Depending upon the condition that the premises is handed over to the tenant when the lease commences (fitted/non-fitted etc), a landlord will typically propose one of the following make good obligations:

  1. Removal of tenant property only:

This is the most basic form of make good that is found in a Heads of Agreement. In essence, a clause like this will require the tenant to remove all its property that was not already in the fit out before occupation. This is included but not limited to, computers, computer arms, filing cabinets, any furniture brought in by the tenant etc.

Most Landlords will generally expect the tenancy is left in a clean and tidy state so it’s important to engage the correct people and ensure that this is all adhered to.

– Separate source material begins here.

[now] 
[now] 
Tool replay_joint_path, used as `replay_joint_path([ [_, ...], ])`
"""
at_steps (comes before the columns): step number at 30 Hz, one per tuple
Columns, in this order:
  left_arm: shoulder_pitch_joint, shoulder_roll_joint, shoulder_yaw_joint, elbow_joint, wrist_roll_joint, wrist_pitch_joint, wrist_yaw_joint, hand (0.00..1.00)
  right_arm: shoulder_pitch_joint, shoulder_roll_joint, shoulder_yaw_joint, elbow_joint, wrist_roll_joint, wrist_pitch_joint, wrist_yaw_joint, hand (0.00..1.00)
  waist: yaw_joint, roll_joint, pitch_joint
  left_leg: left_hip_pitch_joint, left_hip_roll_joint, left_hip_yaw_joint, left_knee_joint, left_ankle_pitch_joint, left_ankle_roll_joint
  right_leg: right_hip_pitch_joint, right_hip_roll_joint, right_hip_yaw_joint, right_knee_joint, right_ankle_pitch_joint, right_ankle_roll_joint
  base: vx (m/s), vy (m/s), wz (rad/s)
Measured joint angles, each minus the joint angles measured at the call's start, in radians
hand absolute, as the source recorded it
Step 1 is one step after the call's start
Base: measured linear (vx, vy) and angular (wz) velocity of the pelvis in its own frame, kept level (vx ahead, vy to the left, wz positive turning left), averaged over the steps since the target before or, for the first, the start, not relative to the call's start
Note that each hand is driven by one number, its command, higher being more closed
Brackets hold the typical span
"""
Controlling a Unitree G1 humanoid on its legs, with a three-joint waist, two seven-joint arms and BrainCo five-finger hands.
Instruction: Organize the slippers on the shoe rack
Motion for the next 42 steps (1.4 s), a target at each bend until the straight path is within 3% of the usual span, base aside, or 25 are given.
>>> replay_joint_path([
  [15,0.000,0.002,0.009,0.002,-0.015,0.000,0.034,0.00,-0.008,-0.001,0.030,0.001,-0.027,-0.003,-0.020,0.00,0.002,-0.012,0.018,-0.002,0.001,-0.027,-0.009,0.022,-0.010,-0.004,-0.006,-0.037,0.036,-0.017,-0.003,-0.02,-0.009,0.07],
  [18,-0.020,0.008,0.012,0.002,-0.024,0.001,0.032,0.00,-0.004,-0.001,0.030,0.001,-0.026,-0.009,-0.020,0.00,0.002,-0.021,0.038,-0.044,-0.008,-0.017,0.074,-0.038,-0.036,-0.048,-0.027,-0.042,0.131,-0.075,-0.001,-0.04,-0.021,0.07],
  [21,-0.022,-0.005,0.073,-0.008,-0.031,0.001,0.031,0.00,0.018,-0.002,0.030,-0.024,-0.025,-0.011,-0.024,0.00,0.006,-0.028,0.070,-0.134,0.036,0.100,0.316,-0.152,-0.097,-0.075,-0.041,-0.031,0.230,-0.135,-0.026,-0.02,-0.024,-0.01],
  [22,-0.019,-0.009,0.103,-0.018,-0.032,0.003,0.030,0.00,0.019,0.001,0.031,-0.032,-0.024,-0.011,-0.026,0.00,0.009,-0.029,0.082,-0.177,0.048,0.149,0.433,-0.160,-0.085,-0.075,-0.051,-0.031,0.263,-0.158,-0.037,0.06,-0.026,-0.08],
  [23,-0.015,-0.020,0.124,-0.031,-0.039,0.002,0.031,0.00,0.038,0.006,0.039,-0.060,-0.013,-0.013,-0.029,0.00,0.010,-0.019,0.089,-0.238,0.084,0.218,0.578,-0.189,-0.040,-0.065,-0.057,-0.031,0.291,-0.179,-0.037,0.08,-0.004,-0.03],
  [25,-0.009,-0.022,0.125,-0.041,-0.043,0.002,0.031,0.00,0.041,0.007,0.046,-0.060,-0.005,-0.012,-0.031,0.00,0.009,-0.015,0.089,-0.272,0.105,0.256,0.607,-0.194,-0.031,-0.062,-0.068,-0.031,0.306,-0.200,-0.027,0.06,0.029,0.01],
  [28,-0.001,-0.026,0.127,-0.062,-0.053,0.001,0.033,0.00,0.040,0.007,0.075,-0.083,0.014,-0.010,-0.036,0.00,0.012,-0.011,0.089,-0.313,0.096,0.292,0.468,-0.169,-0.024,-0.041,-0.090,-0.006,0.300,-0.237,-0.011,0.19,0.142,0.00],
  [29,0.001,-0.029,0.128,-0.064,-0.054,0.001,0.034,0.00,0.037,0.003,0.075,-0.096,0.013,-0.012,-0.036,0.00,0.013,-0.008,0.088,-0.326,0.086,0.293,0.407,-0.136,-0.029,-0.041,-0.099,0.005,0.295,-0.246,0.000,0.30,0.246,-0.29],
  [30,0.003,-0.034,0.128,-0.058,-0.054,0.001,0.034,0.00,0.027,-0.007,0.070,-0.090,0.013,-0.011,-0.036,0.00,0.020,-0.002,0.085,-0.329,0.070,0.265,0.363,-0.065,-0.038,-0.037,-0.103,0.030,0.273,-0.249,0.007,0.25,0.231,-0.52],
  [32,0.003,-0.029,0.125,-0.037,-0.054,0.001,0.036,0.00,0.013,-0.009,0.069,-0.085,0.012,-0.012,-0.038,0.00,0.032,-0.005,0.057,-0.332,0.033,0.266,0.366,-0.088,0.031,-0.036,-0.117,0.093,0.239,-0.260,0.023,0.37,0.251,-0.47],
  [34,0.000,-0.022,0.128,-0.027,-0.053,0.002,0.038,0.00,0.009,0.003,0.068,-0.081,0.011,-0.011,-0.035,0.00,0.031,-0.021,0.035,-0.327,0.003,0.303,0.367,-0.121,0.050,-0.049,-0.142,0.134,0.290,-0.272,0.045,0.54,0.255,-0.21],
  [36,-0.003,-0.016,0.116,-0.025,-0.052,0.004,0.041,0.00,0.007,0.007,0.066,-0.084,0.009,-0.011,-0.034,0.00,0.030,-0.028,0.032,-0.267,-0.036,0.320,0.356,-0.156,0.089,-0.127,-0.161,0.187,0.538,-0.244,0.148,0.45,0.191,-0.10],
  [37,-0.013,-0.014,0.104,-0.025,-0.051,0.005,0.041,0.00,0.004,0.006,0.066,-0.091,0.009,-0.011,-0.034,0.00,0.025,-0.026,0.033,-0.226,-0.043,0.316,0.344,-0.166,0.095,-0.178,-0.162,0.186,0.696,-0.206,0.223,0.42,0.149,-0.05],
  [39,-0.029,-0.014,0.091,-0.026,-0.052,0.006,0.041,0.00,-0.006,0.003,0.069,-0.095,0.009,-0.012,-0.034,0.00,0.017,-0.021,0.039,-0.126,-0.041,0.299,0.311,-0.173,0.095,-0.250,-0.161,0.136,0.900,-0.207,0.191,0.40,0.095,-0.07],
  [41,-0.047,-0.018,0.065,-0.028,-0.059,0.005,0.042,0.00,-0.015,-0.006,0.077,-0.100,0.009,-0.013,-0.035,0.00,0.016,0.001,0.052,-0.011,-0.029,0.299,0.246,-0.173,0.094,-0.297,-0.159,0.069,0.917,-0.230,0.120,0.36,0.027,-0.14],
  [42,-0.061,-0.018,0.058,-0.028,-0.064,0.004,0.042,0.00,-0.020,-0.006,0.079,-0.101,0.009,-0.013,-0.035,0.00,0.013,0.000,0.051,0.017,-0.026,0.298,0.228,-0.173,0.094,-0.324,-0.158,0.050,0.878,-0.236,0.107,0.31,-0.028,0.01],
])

  1. Return to the condition which the business received it at the time of lease commencement:

This obligation extends the scope from the previous wording to include things like cleaning of the tenancy, washing of carpets, and the re-painting of the walls.

Essentially, the space needs to present as it did before tenant occupation in accordance with the condition report taken at the start of the lease, subject to fair wear and tear.

Clauses like this are most commonly used in spec fit outs or where the Landlord has delivered the tenant a fitout out of the incentive so the fit out is effectively owned by the Landlord. The landlord will often need to re-lease the tenancy as is for two or more terms after accounting for the initial fit out contribution.

  1. Returning the tenancy to base building standard:

This type of make good is often referred to as a “full make good” meaning it is the most comprehensive and expensive that a landlord will write into a Heads of Agreement.

It requires you to remove all fixtures and fittings, all furniture and return the space back to a warm shell standard, this will include the building’s base build carpet and ceiling tiles, repaint as well as return the above ceiling serv ices back to the base build condition (above ceiling services are aircon and fire systems).

This is typically the most expensive type of make good, it is best to engage the property manager to ensure the right processes are in place and the obligation is being fulfilled properly.

The cost can vary depending on the contractors and market fluctuations. We recommend that when presented with this kind of make good, the tenant should budget for an exit cost in the vicinity of $200 – $300/m2, depending on the size and contents of the fit out.

  1. Cash Settlement:

This effectively means that the tenant and landlord come to an agreement during the negotiation stages of the lease where the tenant will provide the landlord with a cash sum at the end of the lease, which the landlord will use to manage the make good of the tenancy.

 

The ‘make good’ clause is an important part of any office lease. It is essential that the tenant understands this clause in detail and the obligations associated with it before signing an agreement. If your lease is already underway, it may be time to review this clause and if required, budget accordingly.